Set down exactly the lines from the one containing "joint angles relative" through the last line of the data below, and no others.

== Recorded data ==

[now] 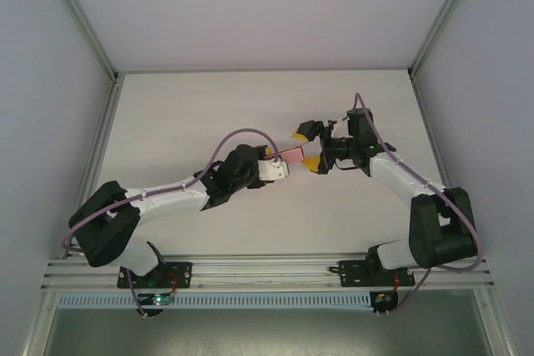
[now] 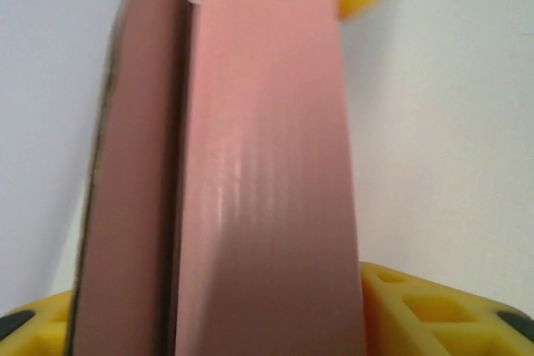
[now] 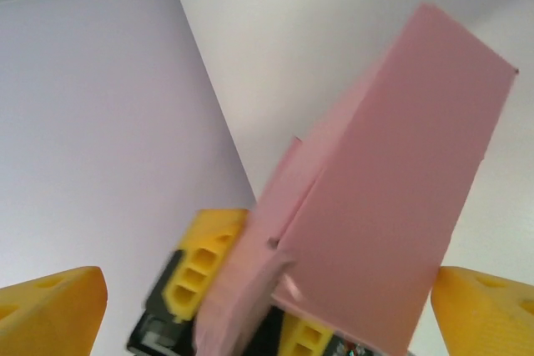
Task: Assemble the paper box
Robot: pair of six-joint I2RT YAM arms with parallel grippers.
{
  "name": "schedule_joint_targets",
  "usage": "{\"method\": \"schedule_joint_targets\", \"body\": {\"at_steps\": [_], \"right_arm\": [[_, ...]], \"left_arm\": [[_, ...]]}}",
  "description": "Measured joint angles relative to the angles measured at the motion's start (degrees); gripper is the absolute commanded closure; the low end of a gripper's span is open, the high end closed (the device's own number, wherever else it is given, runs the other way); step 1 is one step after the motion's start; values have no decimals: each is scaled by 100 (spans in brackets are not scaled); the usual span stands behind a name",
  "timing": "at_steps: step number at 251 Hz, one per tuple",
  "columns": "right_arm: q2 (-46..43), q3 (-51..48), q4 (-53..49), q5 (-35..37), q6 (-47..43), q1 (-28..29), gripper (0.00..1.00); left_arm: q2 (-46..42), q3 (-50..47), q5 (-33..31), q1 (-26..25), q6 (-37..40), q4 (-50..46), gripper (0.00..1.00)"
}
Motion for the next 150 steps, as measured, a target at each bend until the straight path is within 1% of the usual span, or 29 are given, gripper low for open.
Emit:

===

### [Written solution]
  "description": "Measured joint angles relative to the angles measured at the motion's start (degrees); gripper is the absolute commanded closure; the low end of a gripper's span is open, the high end closed (the device's own number, wherever else it is given, runs the other way); step 1 is one step after the motion's start; values have no decimals: each is scaled by 100 (spans in brackets are not scaled); the usual span stands behind a name",
  "timing": "at_steps: step number at 251 Hz, one per tuple",
  "columns": "right_arm: q2 (-46..43), q3 (-51..48), q4 (-53..49), q5 (-35..37), q6 (-47..43), q1 (-28..29), gripper (0.00..1.00); left_arm: q2 (-46..42), q3 (-50..47), q5 (-33..31), q1 (-26..25), q6 (-37..40), q4 (-50..46), gripper (0.00..1.00)"
}
Motion for the next 150 steps, as measured, a target at each bend until the straight path is within 1% of the usual span, or 29 are given, gripper low for open.
Emit:

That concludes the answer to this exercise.